Argus: capture error handling is broken

We are using the TX2 SOM and have 6 cameras connected over FPD-Link III. There are three DS90UB954 deserializers, each connected to 4 CSI-2 lanes and receiving the streams of 2 cameras on different ports. The camera data is mapped to different VC-IDs on the UB954.

We use libnvargus.so for capturing streams from multiple cameras simultaneously. Occasionally we are seeing transmission errors on the FPD-Link III which result in a corrupt CSI-2 packet. This results in error messages from ARGUS being reported, on the serial console as well as via the API.

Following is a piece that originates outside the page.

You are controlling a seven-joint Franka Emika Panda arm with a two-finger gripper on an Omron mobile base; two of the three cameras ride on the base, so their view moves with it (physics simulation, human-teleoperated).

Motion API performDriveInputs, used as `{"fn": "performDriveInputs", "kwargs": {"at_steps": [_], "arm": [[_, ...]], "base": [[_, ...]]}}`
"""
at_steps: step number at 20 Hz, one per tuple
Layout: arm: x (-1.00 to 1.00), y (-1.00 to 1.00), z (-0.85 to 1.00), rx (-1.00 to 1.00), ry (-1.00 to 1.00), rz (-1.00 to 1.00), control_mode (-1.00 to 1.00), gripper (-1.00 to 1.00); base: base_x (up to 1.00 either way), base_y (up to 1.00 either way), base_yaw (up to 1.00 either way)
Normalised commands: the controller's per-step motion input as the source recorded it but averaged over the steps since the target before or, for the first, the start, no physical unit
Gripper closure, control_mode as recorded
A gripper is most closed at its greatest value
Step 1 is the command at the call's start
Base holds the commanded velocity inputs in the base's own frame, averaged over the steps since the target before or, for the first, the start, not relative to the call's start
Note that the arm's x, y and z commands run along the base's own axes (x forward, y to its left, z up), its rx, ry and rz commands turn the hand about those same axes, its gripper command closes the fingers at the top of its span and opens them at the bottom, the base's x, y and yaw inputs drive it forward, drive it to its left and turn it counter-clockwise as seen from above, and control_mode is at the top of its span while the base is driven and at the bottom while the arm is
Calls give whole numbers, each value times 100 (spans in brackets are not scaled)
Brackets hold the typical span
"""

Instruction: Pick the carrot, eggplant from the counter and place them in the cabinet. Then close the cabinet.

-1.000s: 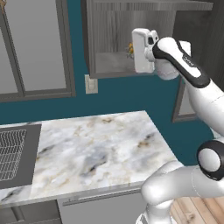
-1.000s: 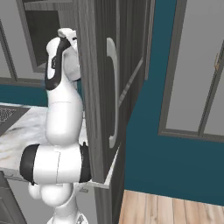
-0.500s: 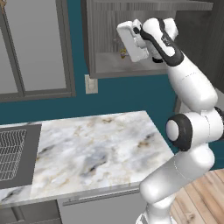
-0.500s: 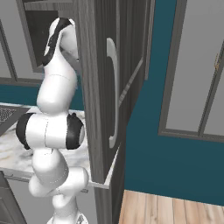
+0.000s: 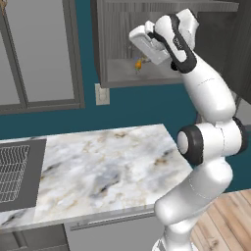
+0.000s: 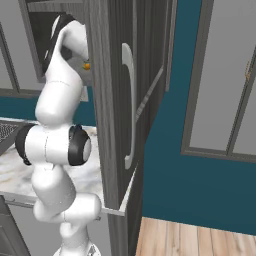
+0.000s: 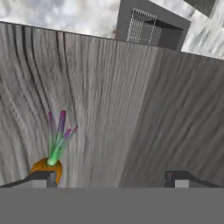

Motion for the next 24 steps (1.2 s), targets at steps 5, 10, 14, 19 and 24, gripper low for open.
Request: {"fn": "performDriveInputs", "kwargs": {"at_steps": [5,10,14,19,24], "arm": [[-96,6,-22,-34,-34,8,-100,-100],[-100,8,-5,-37,-50,4,-100,-100],[-100,3,0,-30,-49,0,-100,-100],[-100,0,14,-22,-44,0,-100,-100],[-100,0,60,-14,-22,-1,-100,-100]], "base": [[0,0,0],[0,0,0],[0,0,0],[0,0,0],[0,0,0]]}}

However, knowing these errors is useless. Neither is it possible to just capture the next frame in that CaptureSession, nor is it possible to restart the faulted CaptureSession. It is even impossible to stop all running captures and restart them. Somewhere in libnvargus.so there appears to be a deadlock that prevents waitForIdle() from returning and the CaptureSession object(s) from being deleted. The application using libnvargus.so just hangs until it calls the C function exit() from another thread to have the Linux kernel release all resources and put the hardware back into inoperational state.

It was also noticed that once a CSI-2 error is detected for a single CaptureSession, all other CaptureSession’s that are running concurrently also become inoperational. They either report errors or just hang.

We would expect one of the following things to happen in case of an CSI-2 transmission error:

  1. The CaptureSession delivers the already recorded frames. Instead of the defective frame an error is reported and afterwards the next valid frame can be captured again without any further intervention.
  2. Alternatively, the CaptureSession reports an error and becomes invalid. It is the responsibility of the application to destroy and re-create the faulted CaptureSession to resume capture. All other CaptureSessions remain valid and operational.

hello stefan.zegenhagen,

  1. according to Sensor Software Driver Programming Guide, would like to confirm you had specify the connection between VI and CSI correctly.
    for example,
    please connect three DS90UB954 to CSI-AB, CSI-CD, and CSI-EF respectively; and you’ll also need to map 6-camera to stream0 ~ stream6.

  2. please also check Approaches for Validating and Testing the V4L2 Driver. please also check with V4L2 standard controls to verify the basic functionality.

  3. you might also note that, please refer to SerDes Pixel Clock chapter and please review your serdes_pix_clk_hz property settings.
    thanks

Dear Jerry,

we did all the suggestions given above and the capture is working most of the time.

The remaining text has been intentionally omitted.